Here’s how humanity could all but ensure its own demise: Dig up all the coal we have left and burn it, warming the planet 4 to 6 degrees C.
But that worst-case scenario doesn’t match up with what’s really happening in the world, Justin Ritchie, lead author of a new study published in Environmental Research Letters, told Grist.
That’s because money spent on climate change measures goes further than it did 30 years ago. Plus, baseline trends show greenhouse gas emissions are on the decline. Most studies underestimate the effect these factors have on global decarbonization.
The study indicates that the goals outlined in the Paris Agreement are more achievable than previously projected — but that’s not to say humanity isn’t in deep trouble.
It’s not “4 to 6 degrees bad,” Ritchie says. “It’s 3 degrees bad. You can’t say we don’t have to worry about implementing policies, we do. But it’s not going to reach the truly catastrophic scenarios.”

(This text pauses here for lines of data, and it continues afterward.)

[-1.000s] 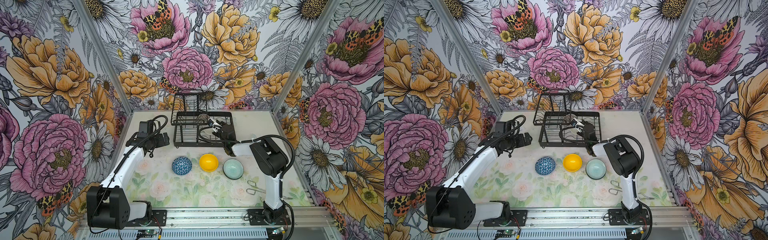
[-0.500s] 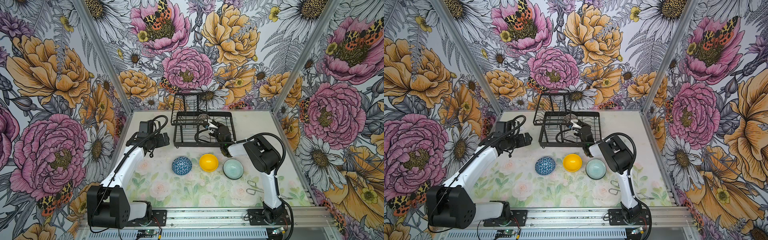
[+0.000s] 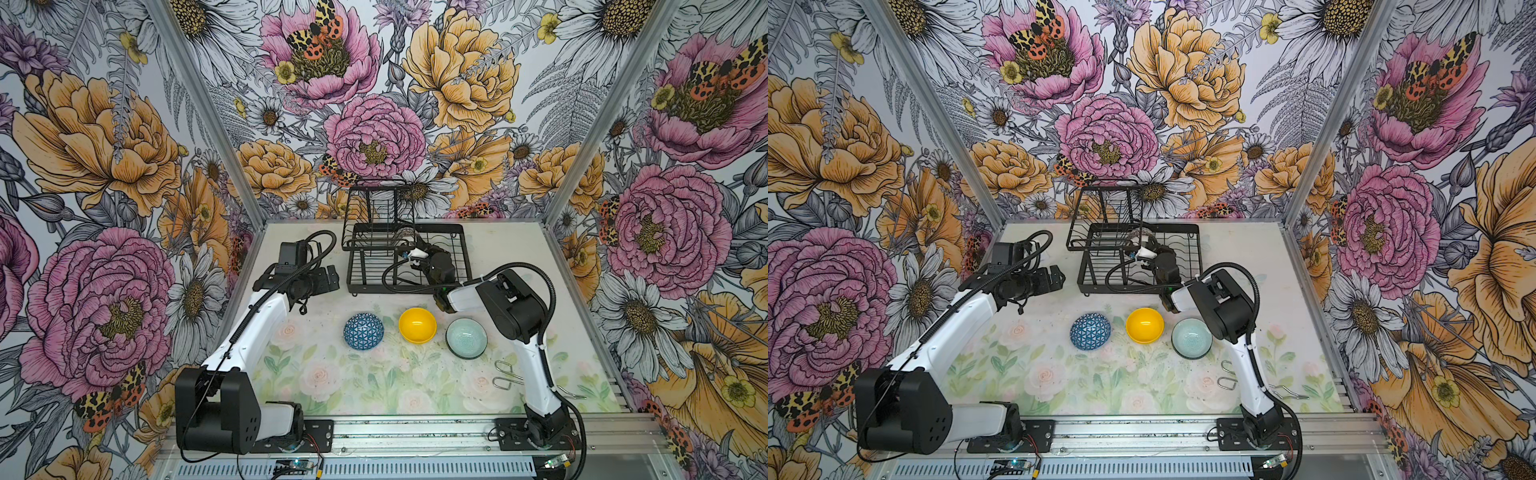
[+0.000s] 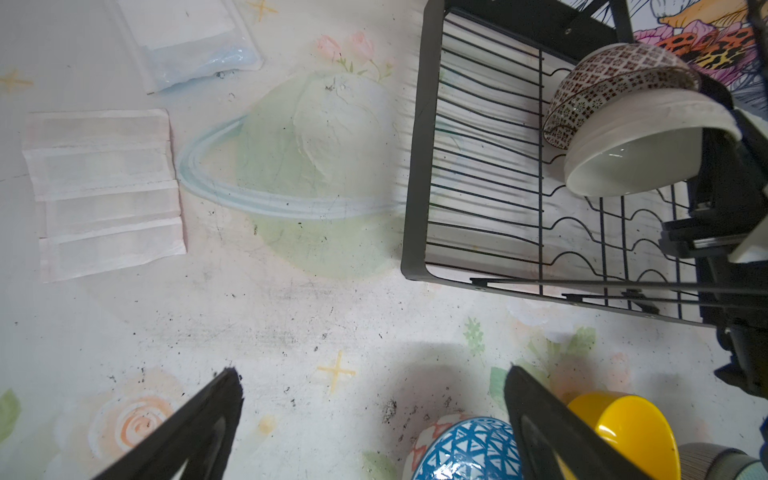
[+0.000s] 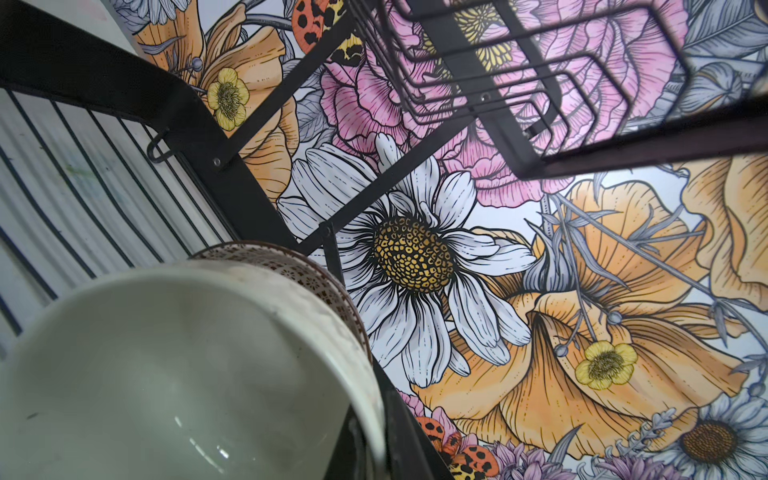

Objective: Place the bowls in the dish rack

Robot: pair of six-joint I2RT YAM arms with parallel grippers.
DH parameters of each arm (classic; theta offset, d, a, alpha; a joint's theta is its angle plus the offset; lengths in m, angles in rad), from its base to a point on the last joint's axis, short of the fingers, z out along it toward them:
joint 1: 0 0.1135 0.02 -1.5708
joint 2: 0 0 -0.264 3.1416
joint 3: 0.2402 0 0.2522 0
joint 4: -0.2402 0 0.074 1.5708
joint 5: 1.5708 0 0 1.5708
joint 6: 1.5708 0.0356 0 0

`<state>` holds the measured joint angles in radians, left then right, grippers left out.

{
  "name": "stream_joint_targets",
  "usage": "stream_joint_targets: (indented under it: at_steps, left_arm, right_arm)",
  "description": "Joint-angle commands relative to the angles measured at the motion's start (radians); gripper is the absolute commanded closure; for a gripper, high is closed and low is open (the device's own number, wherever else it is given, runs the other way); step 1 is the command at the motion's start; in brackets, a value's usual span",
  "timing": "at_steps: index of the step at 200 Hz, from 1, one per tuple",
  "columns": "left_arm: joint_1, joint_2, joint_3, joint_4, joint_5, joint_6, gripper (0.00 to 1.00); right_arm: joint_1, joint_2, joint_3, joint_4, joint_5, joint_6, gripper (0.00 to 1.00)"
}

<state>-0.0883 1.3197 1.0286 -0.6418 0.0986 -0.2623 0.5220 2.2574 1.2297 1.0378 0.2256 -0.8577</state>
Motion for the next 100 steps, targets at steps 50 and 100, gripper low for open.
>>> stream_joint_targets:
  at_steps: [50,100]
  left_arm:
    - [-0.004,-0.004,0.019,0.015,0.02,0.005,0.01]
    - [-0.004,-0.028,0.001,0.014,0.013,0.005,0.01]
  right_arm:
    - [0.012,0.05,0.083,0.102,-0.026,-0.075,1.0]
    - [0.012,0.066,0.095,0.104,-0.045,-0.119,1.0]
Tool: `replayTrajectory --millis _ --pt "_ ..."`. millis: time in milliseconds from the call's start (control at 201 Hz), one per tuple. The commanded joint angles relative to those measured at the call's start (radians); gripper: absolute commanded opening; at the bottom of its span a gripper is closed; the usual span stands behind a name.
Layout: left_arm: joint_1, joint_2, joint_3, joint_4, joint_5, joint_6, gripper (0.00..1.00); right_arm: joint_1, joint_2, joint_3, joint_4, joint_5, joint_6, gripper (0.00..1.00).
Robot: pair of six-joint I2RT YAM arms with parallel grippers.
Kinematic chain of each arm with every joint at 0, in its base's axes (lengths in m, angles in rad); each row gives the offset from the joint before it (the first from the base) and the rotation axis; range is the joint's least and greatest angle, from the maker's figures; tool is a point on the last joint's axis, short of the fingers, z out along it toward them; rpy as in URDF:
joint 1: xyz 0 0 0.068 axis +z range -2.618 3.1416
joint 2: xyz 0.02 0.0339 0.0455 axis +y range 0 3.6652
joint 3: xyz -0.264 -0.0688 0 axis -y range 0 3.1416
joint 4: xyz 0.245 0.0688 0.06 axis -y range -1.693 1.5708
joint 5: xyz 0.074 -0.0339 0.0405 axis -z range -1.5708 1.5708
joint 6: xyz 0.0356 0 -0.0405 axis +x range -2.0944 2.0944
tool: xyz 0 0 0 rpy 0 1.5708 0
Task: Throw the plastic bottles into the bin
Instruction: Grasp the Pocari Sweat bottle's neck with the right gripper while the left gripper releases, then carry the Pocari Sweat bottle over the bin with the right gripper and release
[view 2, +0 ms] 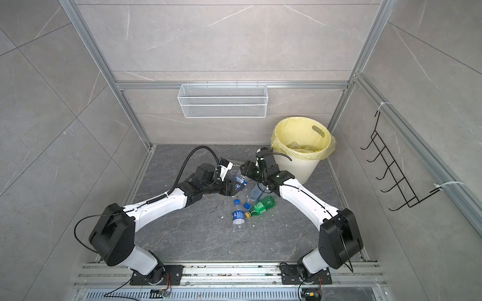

Another recent study published in the same journal shows that if all the coal plants currently planned actually get built, humanity could blow past the Paris goal of limiting warming to 2 degree C above pre-industrial levels.
Ritchie said his research doesn’t counteract that finding. “There’s a whole range of scenarios that can occur,” he says. “What our paper is trying to do is look at that whole range and how can we design policies that are more robust.”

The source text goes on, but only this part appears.